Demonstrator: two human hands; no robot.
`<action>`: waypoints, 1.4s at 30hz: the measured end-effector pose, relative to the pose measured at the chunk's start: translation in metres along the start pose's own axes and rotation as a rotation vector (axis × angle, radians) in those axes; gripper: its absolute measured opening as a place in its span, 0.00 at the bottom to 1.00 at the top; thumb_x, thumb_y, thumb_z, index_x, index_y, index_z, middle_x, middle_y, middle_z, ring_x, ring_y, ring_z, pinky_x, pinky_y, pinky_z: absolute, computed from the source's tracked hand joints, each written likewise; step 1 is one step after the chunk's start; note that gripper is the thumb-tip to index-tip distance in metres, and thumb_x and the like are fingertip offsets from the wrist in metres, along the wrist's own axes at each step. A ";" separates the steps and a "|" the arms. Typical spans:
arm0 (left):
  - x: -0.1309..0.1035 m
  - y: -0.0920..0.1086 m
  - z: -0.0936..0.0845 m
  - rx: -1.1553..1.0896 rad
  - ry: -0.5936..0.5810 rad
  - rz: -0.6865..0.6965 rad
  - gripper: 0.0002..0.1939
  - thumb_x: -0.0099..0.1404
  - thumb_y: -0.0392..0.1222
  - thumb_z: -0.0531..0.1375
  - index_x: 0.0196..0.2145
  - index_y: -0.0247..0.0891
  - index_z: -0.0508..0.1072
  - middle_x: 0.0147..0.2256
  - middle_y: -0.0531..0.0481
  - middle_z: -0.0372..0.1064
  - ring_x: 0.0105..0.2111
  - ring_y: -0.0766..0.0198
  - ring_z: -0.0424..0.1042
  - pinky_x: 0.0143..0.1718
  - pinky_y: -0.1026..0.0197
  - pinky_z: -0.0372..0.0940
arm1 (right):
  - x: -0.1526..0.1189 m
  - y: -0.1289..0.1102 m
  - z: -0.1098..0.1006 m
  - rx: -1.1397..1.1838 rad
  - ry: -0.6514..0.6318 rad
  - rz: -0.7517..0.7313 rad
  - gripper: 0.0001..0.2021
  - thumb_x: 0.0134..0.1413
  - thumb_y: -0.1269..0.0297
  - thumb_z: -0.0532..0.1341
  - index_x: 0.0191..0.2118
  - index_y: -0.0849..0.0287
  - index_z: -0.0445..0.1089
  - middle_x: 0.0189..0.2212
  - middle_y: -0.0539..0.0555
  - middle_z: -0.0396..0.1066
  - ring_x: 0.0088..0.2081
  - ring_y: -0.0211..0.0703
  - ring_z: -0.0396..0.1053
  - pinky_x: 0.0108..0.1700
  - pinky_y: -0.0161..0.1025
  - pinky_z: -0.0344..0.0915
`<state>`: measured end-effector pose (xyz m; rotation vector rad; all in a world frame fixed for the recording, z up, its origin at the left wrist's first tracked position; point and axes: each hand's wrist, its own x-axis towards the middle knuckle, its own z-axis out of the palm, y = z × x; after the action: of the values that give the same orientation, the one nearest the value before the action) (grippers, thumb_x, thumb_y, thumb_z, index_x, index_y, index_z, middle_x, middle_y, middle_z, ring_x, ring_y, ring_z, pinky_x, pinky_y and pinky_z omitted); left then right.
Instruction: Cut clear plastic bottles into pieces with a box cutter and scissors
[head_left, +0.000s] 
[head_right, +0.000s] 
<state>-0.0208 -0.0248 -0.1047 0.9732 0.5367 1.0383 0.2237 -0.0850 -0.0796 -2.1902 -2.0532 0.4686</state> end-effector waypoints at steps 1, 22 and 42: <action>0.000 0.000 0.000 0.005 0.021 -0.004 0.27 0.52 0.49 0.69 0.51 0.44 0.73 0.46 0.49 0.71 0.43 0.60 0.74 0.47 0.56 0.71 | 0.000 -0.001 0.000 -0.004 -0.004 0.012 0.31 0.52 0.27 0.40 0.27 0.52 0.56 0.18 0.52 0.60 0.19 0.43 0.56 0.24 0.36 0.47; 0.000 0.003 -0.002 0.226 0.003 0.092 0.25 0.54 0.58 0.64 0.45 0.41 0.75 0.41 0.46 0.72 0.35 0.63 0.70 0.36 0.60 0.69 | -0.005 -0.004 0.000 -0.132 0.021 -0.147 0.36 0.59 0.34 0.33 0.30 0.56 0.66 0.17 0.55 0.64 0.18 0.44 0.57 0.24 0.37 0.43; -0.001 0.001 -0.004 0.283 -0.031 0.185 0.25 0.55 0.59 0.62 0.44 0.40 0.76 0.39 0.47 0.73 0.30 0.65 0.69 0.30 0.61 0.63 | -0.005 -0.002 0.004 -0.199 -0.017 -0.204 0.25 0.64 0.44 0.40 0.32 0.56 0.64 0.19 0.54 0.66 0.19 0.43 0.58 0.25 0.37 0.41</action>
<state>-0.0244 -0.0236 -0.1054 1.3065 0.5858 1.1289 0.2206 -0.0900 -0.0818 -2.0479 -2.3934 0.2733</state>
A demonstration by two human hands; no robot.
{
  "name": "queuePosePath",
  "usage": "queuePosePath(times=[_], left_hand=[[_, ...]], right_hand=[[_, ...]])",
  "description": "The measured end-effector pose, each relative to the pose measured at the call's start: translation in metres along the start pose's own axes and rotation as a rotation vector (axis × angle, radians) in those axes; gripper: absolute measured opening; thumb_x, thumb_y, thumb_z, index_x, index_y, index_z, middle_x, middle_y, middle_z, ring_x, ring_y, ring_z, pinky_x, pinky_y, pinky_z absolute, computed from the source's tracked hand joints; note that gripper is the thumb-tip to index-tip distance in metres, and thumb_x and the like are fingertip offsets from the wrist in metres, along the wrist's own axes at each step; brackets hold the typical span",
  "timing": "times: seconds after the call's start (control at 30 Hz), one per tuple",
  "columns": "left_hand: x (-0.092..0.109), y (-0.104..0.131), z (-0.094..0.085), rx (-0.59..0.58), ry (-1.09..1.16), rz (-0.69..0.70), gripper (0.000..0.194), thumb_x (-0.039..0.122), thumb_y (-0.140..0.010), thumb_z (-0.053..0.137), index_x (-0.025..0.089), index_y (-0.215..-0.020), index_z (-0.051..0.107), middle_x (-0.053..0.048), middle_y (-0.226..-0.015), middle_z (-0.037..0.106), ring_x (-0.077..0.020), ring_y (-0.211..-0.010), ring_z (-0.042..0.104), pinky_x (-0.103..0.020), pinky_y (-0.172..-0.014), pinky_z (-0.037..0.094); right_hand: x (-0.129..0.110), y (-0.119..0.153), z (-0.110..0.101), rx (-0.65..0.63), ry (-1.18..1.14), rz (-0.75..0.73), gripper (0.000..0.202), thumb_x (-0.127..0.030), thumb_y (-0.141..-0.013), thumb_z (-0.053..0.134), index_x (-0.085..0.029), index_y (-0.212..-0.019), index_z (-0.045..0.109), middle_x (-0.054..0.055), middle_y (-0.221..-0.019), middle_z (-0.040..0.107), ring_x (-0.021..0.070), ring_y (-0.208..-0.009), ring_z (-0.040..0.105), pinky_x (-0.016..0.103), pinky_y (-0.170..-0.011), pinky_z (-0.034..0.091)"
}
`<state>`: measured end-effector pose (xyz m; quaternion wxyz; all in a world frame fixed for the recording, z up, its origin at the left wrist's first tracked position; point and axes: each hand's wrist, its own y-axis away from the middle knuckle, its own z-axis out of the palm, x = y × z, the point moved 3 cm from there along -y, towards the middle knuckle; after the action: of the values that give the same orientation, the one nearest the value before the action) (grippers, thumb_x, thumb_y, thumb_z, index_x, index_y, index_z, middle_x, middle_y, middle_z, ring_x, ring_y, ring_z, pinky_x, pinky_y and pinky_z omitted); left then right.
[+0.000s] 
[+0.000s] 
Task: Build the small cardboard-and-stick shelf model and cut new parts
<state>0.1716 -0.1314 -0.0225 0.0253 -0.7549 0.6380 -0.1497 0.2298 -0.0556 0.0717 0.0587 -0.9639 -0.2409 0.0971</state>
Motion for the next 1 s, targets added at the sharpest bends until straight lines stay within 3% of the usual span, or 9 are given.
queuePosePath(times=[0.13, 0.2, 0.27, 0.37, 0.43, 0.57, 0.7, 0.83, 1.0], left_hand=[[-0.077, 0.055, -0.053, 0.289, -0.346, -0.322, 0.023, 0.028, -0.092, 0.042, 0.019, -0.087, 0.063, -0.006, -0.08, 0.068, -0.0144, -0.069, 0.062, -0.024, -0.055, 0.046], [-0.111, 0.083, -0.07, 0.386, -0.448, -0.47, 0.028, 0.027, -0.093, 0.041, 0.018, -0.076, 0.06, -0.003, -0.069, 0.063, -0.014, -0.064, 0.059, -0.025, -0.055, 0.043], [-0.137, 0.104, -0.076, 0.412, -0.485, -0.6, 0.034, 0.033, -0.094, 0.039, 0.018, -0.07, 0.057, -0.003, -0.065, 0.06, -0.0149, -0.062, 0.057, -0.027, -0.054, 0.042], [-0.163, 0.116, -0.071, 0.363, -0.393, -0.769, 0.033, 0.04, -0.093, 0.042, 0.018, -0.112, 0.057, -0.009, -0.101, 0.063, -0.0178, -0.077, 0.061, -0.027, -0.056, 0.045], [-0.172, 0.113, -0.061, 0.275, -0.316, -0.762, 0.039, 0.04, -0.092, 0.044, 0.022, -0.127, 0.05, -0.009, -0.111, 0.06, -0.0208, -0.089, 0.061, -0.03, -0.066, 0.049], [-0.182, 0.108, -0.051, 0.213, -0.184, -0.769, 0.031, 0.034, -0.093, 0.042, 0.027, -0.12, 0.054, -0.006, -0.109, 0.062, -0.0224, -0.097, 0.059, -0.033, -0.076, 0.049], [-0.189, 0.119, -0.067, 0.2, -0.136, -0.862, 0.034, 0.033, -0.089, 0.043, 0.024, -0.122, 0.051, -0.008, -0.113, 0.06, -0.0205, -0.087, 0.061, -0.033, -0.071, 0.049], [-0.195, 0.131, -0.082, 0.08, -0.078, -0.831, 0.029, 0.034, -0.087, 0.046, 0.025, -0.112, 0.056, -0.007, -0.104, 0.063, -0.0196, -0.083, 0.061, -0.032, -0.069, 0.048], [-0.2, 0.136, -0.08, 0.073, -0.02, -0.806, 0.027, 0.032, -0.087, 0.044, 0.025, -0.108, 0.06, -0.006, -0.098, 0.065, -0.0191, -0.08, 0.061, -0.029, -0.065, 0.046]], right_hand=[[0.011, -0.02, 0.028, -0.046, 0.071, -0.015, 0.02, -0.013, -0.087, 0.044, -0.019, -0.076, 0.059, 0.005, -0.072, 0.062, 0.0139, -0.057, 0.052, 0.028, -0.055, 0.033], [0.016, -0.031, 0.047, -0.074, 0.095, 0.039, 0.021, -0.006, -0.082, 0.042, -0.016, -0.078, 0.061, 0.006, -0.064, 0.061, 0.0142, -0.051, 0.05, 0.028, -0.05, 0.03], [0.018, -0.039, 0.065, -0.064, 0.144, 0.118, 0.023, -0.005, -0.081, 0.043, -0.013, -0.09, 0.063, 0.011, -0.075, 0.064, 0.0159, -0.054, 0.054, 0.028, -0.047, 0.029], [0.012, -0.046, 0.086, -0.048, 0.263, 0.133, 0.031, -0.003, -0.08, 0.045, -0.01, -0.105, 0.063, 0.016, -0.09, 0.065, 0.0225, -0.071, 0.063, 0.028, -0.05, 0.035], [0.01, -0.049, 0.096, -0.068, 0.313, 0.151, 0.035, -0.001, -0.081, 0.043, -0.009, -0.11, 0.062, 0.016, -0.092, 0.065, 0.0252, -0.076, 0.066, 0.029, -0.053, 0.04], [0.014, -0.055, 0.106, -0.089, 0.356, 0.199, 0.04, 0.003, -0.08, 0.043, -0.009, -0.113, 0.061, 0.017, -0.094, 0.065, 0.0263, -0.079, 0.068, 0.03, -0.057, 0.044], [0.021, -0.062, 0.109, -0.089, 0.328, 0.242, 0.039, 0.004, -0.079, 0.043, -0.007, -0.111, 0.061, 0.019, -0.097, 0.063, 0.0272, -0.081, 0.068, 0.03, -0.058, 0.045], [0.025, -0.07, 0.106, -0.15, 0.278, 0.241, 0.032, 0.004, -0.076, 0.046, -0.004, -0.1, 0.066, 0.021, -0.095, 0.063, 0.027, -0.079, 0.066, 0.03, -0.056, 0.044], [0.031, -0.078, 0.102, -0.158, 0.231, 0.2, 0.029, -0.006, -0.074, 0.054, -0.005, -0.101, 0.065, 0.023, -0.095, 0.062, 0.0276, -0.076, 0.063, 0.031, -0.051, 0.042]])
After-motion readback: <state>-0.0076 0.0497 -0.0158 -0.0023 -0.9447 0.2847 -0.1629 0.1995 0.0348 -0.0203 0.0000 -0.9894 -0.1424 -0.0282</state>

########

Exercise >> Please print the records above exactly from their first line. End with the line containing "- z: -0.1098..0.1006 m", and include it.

Finished task >>
Demonstrator: two human hands; no robot.
`<action>`: waypoints, 1.4s at 30hz: the measured end-effector pose, relative to the pose measured at the chunk's start: translation in metres along the start pose's own axes and rotation as a rotation vector (axis × angle, radians) in those axes; gripper: its absolute measured opening as a place in its span, 0.00 at the bottom to 1.00 at the top; thumb_x, thumb_y, thumb_z, index_x, index_y, index_z, middle_x, middle_y, middle_z, ring_x, ring_y, ring_z, pinky_x, pinky_y, pinky_z: absolute, computed from the source's tracked hand joints, each written likewise; step 1 is one step after the chunk's start; note that gripper is the thumb-tip to index-tip distance in metres, and thumb_x and the like are fingertip offsets from the wrist in metres, along the wrist's own axes at each step. A ";" separates the steps and a "|" the arms. Typical spans:
arm0 (left):
  - x: -0.1309..0.1035 m
  - y: -0.0920..0.1086 m
  - z: -0.0936..0.0845 m
  - rx: -1.1553..1.0896 rad
  - ry: -0.5936..0.5810 rad
  - rz: -0.6865..0.6965 rad
  - gripper: 0.0002..0.1939
  - thumb_x: -0.0099..0.1404
  - thumb_y: -0.0392..0.1222
  - thumb_z: -0.0531..0.1375
  - index_x: 0.0196..0.2145
  - index_y: -0.0247..0.0891
  - index_z: -0.0508..0.1072
  - middle_x: 0.0147..0.2256
  - middle_y: -0.0531..0.0481
  - middle_z: -0.0372..0.1064
  - ring_x: 0.0105..0.2111
  - ring_y: -0.0766..0.0198
  - ring_z: -0.0424..0.1042
  - pinky_x: 0.0143..0.1718
  - pinky_y: -0.1026..0.0197
  - pinky_z: -0.0372..0.0940
arm1 (right):
  - x: -0.1526..0.1189 m
  - y: -0.1289..0.1102 m
  - z: -0.1098..0.1006 m

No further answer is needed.